Saved entries:

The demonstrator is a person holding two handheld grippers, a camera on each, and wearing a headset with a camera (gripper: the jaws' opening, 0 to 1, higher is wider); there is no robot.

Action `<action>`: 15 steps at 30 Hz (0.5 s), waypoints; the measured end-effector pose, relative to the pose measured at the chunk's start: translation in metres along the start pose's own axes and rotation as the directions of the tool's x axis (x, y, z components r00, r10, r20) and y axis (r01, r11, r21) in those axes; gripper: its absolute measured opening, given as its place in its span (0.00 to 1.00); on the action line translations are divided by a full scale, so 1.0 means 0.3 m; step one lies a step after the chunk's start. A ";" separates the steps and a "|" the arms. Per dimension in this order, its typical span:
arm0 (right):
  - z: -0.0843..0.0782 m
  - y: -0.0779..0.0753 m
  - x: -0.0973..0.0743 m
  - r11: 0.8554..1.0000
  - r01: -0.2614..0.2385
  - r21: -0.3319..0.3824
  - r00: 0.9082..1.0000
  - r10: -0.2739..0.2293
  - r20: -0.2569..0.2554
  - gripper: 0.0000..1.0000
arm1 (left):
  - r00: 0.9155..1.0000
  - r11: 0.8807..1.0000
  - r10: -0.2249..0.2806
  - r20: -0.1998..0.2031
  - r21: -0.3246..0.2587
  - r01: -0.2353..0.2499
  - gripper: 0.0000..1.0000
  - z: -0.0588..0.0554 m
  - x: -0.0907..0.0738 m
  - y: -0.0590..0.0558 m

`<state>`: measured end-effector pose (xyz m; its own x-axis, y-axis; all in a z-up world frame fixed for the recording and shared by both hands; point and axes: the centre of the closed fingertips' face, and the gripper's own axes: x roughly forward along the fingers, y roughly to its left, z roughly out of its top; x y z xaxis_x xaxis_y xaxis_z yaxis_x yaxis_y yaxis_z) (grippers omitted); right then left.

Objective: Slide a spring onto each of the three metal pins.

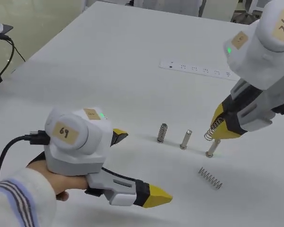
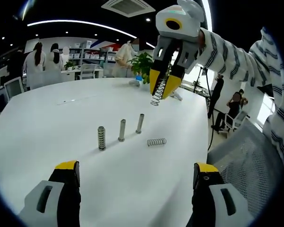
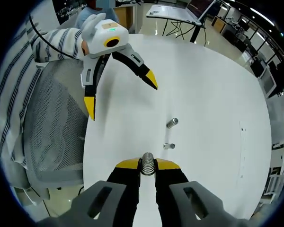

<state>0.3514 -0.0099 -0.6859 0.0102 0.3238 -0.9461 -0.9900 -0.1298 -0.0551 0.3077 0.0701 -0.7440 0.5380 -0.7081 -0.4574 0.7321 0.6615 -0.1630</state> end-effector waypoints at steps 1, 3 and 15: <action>0.000 -0.004 -0.001 1.000 0.003 0.000 1.000 -0.003 -0.004 0.08 | 1.000 1.000 0.004 0.001 0.000 -0.004 0.98 0.003 -0.001 0.002; -0.002 -0.020 0.000 1.000 0.008 -0.001 1.000 -0.008 -0.011 0.08 | 1.000 1.000 0.008 0.005 0.001 -0.008 0.98 0.006 -0.001 0.008; 0.000 -0.084 0.032 0.999 0.011 -0.050 0.998 -0.015 -0.068 0.08 | 1.000 1.000 0.006 -0.004 -0.005 -0.006 0.98 0.001 -0.005 0.009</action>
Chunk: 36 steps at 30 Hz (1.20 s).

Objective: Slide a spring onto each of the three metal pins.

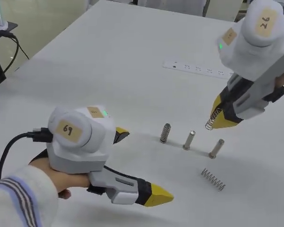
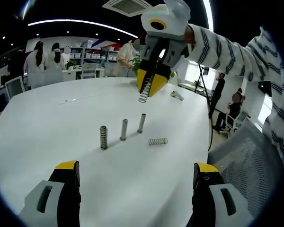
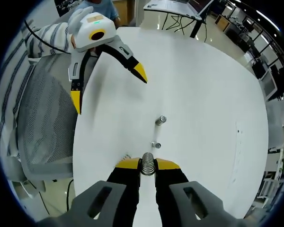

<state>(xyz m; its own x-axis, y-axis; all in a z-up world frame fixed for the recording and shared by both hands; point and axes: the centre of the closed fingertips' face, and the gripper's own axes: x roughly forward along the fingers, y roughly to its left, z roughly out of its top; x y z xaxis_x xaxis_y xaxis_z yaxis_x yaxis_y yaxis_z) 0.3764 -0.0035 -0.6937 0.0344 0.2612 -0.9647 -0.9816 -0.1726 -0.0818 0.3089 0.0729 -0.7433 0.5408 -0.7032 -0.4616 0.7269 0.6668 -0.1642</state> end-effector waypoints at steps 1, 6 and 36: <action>-0.001 -0.004 0.004 1.000 0.000 -0.005 1.000 0.000 -0.005 0.08 | 1.000 1.000 0.001 -0.001 0.001 -0.001 0.98 -0.001 -0.001 0.000; -0.015 -0.026 0.051 0.999 -0.003 -0.038 0.998 0.001 -0.062 0.08 | 1.000 1.000 0.002 -0.003 -0.007 -0.002 0.98 -0.003 -0.002 0.001; 0.000 -0.066 0.169 0.996 -0.066 -0.064 0.992 0.059 -0.109 0.08 | 1.000 0.999 -0.001 -0.019 -0.042 0.001 0.98 -0.018 -0.027 0.005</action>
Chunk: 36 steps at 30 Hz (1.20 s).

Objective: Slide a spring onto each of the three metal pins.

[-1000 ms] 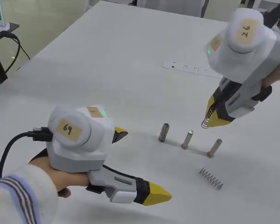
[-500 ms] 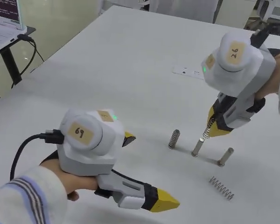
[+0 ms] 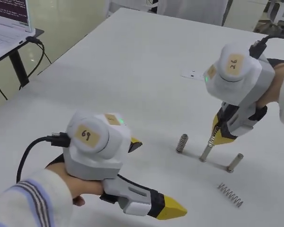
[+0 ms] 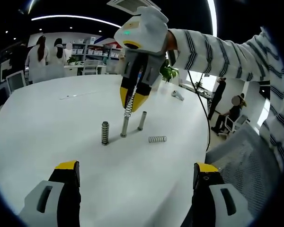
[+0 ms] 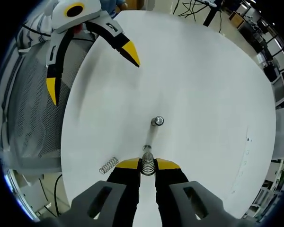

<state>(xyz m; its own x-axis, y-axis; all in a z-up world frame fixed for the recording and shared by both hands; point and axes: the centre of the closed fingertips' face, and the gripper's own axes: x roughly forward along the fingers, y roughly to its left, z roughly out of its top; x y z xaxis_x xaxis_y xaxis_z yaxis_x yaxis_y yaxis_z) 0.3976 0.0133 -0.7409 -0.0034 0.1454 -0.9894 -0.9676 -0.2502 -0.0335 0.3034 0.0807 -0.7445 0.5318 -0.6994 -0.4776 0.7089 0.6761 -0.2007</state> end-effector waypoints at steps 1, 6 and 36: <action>0.001 -0.002 0.002 1.000 0.001 0.000 1.000 -0.001 0.000 0.08 | 1.000 1.000 0.001 -0.002 0.001 -0.001 0.98 -0.001 -0.001 0.000; -0.012 -0.006 0.021 1.000 -0.003 0.008 1.000 0.004 -0.016 0.08 | 1.000 1.000 0.001 -0.013 -0.011 -0.001 0.98 -0.008 -0.006 -0.002; -0.034 -0.008 0.122 1.000 -0.020 0.004 0.999 0.020 -0.046 0.08 | 1.000 0.999 0.015 0.008 -0.039 -0.015 0.93 0.002 -0.020 0.006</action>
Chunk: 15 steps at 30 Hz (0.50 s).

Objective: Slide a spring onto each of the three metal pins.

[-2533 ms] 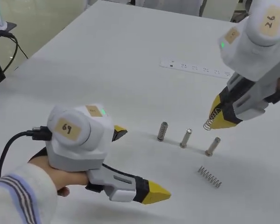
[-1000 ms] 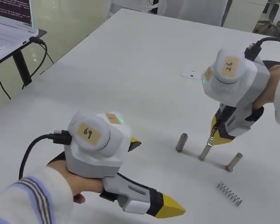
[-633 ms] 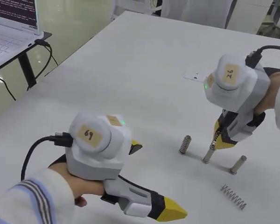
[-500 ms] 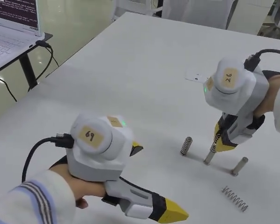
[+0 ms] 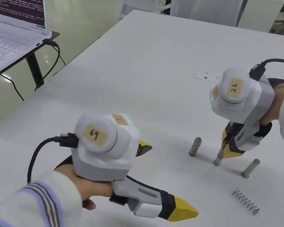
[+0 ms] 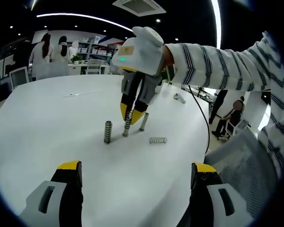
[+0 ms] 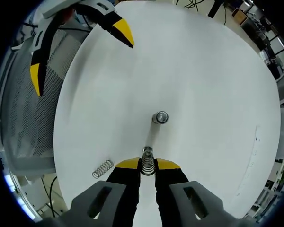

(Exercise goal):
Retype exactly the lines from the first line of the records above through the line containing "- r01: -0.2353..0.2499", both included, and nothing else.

(Result for this exercise):
The demonstrator is a person holding two handheld grippers, a camera on each, and wearing a headset with a camera (gripper: the jaws' opening, 0 to 1, higher is wider); there is no robot.

Action `<action>`: 15 steps at 30 Hz (0.5 s), waypoints; the measured end-effector pose, relative to the pose measured at the chunk's start: translation in metres along the start pose's own axes and rotation as the directions of the tool's x axis (x, y, z components r00, r10, r20) and y axis (r01, r11, r21) in those axes; gripper: its absolute measured opening, given as its place in its span (0.00 to 1.00); on the action line translations are divided by a full scale, so 1.0 means 0.3 m; step one lies a step after the chunk's start. A ";" separates the steps and a "|" the arms. Per dimension in this order, its typical span:
arm0 (right):
  - z: -0.0843..0.0782 m
  - y: -0.0779..0.0753 m
  - x: -0.0973..0.0743 m
  - r11: 0.8554..1.0000
  - r01: -0.2614..0.2385
  - r21: -0.3319..0.3824
  - r00: 0.9082..1.0000
  - r10: -0.2739..0.2293
  - r20: -0.2569..0.2554
  - gripper: 0.0000..1.0000
arm1 (left):
  - r00: 0.9155..1.0000
  - r11: 0.8807..1.0000
  - r10: -0.2249..0.2806
  - r20: -0.1998..0.2031
  - r21: -0.3246..0.2587
  - r01: -0.2353..0.2499

No further response is needed.